### EXERCISE
Each line from the beginning of the data below through the line containing "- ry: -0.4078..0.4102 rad" should be repeated exactly, please.

◆ ◆ ◆ ◆ ◆ ◆ ◆

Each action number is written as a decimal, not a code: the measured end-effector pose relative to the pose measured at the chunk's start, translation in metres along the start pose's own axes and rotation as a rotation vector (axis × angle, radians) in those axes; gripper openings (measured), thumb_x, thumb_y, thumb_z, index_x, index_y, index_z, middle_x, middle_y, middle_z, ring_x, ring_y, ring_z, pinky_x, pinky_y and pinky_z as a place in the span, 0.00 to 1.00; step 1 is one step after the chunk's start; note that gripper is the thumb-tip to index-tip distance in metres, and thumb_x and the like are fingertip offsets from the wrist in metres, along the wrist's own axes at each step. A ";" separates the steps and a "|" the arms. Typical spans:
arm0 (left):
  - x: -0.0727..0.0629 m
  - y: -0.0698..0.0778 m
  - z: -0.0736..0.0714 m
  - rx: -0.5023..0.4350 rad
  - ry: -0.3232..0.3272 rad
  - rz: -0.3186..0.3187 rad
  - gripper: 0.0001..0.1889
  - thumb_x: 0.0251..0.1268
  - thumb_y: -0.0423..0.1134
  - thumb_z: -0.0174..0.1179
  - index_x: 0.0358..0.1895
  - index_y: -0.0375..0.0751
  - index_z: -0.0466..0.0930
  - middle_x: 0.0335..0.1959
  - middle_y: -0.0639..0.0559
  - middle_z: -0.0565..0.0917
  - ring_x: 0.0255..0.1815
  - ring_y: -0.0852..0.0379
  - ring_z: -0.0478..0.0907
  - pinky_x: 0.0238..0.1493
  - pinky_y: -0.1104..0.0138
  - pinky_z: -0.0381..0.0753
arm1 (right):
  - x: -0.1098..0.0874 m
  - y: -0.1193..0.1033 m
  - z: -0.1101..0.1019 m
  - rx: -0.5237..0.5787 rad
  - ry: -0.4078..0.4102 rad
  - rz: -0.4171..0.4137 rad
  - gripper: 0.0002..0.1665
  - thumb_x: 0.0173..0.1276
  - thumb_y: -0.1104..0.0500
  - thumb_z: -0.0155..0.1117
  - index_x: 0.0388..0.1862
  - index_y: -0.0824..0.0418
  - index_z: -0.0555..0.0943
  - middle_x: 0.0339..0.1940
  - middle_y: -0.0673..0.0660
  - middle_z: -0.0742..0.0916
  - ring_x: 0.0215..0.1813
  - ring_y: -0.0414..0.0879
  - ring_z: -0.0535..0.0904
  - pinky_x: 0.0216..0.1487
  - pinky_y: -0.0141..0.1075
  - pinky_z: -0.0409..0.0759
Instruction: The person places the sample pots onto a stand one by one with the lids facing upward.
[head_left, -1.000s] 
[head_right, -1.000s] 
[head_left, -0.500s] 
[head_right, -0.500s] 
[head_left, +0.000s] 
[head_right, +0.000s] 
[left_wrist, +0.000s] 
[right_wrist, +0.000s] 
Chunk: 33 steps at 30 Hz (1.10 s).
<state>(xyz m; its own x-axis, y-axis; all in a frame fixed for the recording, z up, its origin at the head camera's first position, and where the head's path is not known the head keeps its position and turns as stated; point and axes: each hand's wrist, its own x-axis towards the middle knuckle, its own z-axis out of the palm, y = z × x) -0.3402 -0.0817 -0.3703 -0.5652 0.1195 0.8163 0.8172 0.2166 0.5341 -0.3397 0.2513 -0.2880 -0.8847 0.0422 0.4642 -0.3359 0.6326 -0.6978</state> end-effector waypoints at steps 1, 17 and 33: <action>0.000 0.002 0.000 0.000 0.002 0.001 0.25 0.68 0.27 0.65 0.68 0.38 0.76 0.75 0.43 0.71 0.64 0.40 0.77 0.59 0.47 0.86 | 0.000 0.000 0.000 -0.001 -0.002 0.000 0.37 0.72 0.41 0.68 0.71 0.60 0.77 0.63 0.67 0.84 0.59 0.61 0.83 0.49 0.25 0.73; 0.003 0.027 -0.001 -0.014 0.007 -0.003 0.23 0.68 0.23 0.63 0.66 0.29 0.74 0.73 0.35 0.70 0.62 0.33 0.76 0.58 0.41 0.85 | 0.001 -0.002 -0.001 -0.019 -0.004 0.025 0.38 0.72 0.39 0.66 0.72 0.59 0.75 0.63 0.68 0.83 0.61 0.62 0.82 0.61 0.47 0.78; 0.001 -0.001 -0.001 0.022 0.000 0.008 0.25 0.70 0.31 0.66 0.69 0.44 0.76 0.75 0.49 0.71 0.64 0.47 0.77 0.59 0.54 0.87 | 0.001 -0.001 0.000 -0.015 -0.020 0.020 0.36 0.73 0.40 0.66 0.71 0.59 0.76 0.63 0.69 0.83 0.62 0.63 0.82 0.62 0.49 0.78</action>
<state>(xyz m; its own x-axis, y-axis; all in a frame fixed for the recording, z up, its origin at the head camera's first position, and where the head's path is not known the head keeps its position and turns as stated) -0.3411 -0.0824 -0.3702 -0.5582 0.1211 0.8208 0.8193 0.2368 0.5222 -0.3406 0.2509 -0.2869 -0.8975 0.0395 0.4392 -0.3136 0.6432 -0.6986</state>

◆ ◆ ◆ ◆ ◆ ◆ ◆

### COMPLETED TASK
Each action number is written as a decimal, not a code: the measured end-effector pose relative to the pose measured at the chunk's start, translation in metres along the start pose's own axes and rotation as a rotation vector (axis × angle, radians) in those axes; gripper openings (measured), thumb_x, thumb_y, thumb_z, index_x, index_y, index_z, middle_x, middle_y, middle_z, ring_x, ring_y, ring_z, pinky_x, pinky_y and pinky_z as a place in the span, 0.00 to 1.00; step 1 is one step after the chunk's start; note that gripper is the thumb-tip to index-tip distance in metres, and thumb_x and the like are fingertip offsets from the wrist in metres, along the wrist's own axes at each step. A ";" separates the steps and a "|" the arms. Typical spans:
arm0 (left):
  - x: -0.0727..0.0629 m
  - y: -0.0698..0.0778 m
  - z: -0.0736..0.0714 m
  - rx: -0.5023..0.4350 rad
  - ry: -0.3232..0.3272 rad
  - rz: -0.3186..0.3187 rad
  - gripper: 0.0001..0.1889
  - thumb_x: 0.0251..0.1268
  - thumb_y: -0.0423..0.1134
  - thumb_z: -0.0174..0.1179
  - index_x: 0.0358..0.1895
  - index_y: -0.0375..0.0751
  - index_z: -0.0466..0.0930
  - middle_x: 0.0335..0.1959
  - middle_y: -0.0639..0.0559
  - middle_z: -0.0565..0.0917
  - ring_x: 0.0255..0.1815
  - ring_y: -0.0852..0.0379
  - ring_z: -0.0478..0.0907
  - pinky_x: 0.0238..0.1493
  - pinky_y: -0.1104..0.0138
  - pinky_z: -0.0381..0.0753
arm1 (right):
  - x: -0.1098..0.0874 m
  - y: -0.1193..0.1033 m
  - z: -0.1101..0.1019 m
  - rx: -0.5237..0.5787 rad
  - ry: -0.4078..0.4102 rad

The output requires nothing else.